[Stored data]
►
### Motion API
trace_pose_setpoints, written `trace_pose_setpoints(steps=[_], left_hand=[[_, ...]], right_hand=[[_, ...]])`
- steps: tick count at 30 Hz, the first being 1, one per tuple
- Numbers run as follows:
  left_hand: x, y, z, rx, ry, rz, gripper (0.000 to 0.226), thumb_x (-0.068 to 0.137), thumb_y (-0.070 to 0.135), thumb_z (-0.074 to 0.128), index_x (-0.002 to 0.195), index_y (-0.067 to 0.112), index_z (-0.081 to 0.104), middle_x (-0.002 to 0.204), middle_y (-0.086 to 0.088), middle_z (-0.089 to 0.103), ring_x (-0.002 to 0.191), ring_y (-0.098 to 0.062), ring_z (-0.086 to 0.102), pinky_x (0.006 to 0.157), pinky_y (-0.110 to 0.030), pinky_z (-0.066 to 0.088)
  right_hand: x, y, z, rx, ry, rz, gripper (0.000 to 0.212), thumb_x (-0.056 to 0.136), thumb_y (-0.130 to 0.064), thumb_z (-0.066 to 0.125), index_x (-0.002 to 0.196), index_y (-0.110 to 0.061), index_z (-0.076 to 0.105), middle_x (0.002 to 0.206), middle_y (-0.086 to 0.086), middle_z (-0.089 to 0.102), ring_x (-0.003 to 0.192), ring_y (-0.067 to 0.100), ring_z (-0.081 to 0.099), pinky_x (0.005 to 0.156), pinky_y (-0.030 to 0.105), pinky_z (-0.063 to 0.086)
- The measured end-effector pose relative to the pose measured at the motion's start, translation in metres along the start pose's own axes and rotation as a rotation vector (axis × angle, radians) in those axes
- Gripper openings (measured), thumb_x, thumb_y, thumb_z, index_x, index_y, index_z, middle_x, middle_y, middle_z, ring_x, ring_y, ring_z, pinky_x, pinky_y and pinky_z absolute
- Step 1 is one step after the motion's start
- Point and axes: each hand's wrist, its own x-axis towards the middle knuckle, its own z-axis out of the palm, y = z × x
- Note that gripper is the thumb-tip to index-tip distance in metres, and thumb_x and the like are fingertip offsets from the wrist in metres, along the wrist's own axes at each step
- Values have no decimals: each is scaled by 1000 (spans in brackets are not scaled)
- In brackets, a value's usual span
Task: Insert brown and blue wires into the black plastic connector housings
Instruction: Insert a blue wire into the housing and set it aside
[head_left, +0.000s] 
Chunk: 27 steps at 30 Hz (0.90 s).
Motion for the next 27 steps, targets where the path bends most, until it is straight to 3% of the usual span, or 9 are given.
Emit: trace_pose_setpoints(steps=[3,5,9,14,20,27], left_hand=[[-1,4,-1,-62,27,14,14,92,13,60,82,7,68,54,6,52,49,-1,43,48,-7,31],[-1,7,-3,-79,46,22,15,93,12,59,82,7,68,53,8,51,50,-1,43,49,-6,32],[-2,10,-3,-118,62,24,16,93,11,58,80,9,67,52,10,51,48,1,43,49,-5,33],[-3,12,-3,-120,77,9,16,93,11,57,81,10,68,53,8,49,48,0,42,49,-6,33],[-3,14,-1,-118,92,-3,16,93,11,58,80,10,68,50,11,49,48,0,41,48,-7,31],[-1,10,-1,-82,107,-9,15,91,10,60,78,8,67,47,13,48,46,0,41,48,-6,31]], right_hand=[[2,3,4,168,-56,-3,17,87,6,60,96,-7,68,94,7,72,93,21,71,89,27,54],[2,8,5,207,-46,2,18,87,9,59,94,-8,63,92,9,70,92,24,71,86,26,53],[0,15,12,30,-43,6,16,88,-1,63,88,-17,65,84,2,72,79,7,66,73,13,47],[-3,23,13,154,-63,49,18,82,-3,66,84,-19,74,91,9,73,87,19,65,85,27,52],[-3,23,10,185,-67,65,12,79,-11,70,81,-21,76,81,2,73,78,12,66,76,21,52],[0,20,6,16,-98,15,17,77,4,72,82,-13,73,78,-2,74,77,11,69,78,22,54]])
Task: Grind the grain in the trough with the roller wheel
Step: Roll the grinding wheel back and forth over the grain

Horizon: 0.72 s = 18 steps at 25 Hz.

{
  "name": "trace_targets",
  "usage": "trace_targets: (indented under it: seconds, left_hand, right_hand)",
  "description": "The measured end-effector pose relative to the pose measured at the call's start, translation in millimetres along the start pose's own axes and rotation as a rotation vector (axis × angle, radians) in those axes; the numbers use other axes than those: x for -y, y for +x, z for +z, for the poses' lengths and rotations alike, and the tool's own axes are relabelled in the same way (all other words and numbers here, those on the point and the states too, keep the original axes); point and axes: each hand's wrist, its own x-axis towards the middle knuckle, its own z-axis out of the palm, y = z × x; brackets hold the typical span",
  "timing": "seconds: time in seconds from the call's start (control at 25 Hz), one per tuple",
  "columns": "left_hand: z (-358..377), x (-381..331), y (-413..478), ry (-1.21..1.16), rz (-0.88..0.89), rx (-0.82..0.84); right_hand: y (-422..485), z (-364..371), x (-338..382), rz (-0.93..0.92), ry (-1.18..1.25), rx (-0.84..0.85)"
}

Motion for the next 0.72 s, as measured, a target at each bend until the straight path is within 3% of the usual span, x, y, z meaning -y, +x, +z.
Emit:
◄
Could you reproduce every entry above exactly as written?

### Motion API
trace_pose_setpoints, written `trace_pose_setpoints(steps=[_], left_hand=[[_, ...]], right_hand=[[_, ...]])`
- steps: tick count at 30 Hz, the first being 1, one per tuple
- Numbers run as follows:
  left_hand: x, y, z, rx, ry, rz, gripper (0.000 to 0.226), thumb_x (-0.068 to 0.137), thumb_y (-0.070 to 0.135), thumb_z (-0.074 to 0.128), index_x (-0.002 to 0.195), index_y (-0.067 to 0.112), index_z (-0.081 to 0.104), middle_x (-0.002 to 0.204), middle_y (-0.086 to 0.088), middle_z (-0.089 to 0.103), ring_x (-0.002 to 0.191), ring_y (-0.098 to 0.062), ring_z (-0.086 to 0.102), pinky_x (0.006 to 0.157), pinky_y (-0.110 to 0.030), pinky_z (-0.066 to 0.088)
  right_hand: x, y, z, rx, ry, rz, gripper (0.000 to 0.212), thumb_x (-0.056 to 0.136), thumb_y (-0.130 to 0.064), thumb_z (-0.066 to 0.125), index_x (-0.002 to 0.196), index_y (-0.110 to 0.061), index_z (-0.076 to 0.105), middle_x (0.002 to 0.206), middle_y (-0.086 to 0.086), middle_z (-0.089 to 0.102), ring_x (-0.003 to 0.192), ring_y (-0.067 to 0.100), ring_z (-0.081 to 0.099), pinky_x (0.005 to 0.156), pinky_y (-0.030 to 0.105), pinky_z (-0.063 to 0.086)
- The measured end-effector pose relative to the pose measured at the motion's start, translation in metres along the start pose's own axes and rotation as a rotation vector (axis × angle, radians) in those axes
- Gripper openings (measured), thumb_x, thumb_y, thumb_z, index_x, index_y, index_z, middle_x, middle_y, middle_z, ring_x, ring_y, ring_z, pinky_x, pinky_y and pinky_z absolute
- Step 1 is one step after the motion's start
- Point and axes: each hand's wrist, its own x-axis towards the middle knuckle, its own z-axis out of the palm, y = z × x
- Note that gripper is the thumb-tip to index-tip distance in metres, and thumb_x and the like are fingertip offsets from the wrist in metres, along the wrist's own axes at each step
- Values have no decimals: each is scaled by 1000 (spans in brackets are not scaled)
- In brackets, a value's usual span
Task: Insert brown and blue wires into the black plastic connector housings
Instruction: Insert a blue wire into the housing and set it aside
[head_left, +0.000s] 
Chunk: 27 steps at 30 Hz (0.90 s).
Motion for the next 27 steps, targets where the path bends most, until it is straight to 3% of the usual span, or 9 are given.
Emit: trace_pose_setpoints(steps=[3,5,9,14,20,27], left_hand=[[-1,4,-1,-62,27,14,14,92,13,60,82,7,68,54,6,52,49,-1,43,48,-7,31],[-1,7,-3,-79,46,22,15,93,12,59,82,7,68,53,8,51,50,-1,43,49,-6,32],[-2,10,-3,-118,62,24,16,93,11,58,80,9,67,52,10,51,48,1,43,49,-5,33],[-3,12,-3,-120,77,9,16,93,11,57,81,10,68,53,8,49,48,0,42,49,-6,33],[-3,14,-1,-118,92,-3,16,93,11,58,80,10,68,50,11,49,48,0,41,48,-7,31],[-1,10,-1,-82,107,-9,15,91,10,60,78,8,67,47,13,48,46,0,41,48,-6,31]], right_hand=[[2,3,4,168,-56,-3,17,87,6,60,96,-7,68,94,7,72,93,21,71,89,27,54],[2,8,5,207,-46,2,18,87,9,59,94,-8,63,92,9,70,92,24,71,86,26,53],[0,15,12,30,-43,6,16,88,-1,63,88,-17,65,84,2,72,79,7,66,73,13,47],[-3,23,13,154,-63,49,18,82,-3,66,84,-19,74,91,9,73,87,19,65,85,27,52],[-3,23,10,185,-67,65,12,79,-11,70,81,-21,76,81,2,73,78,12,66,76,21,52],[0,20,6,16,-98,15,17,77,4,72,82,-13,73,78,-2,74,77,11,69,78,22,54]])
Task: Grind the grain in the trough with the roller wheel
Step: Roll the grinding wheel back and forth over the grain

Horizon: 0.72 s = 18 steps at 25 Hz.

{
  "name": "trace_targets",
  "usage": "trace_targets: (indented under it: seconds, left_hand, right_hand)",
  "description": "The measured end-effector pose relative to the pose measured at the call's start, translation in millimetres along the start pose's own axes and rotation as a rotation vector (axis × angle, radians) in those axes; the numbers use other axes than those: x for -y, y for +x, z for +z, for the poses' lengths and rotations alike, and the tool's own axes are relabelled in the same way (all other words and numbers here, those on the point and the states too, keep the original axes); point and axes: each hand's wrist, its own x-axis towards the middle knuckle, its own z-axis out of the palm, y = z × x; brackets hold the typical span",
  "timing": "seconds: time in seconds from the call's start (control at 25 Hz), one per tuple",
  "columns": "left_hand: z (-358..377), x (-381..331), y (-413..478), ry (-1.21..1.16), rz (-0.88..0.89), rx (-0.82..0.84); right_hand: y (-422..485), z (-364..371), x (-338..382), rz (-0.93..0.92), ry (-1.18..1.25), rx (-0.84..0.85)"
}

Motion for the next 0.72 s, as measured, a target at each bend until the straight path is within 3% of the usual span, x, y, z meaning -y, +x, +z.
Emit:

That wraps up the exercise.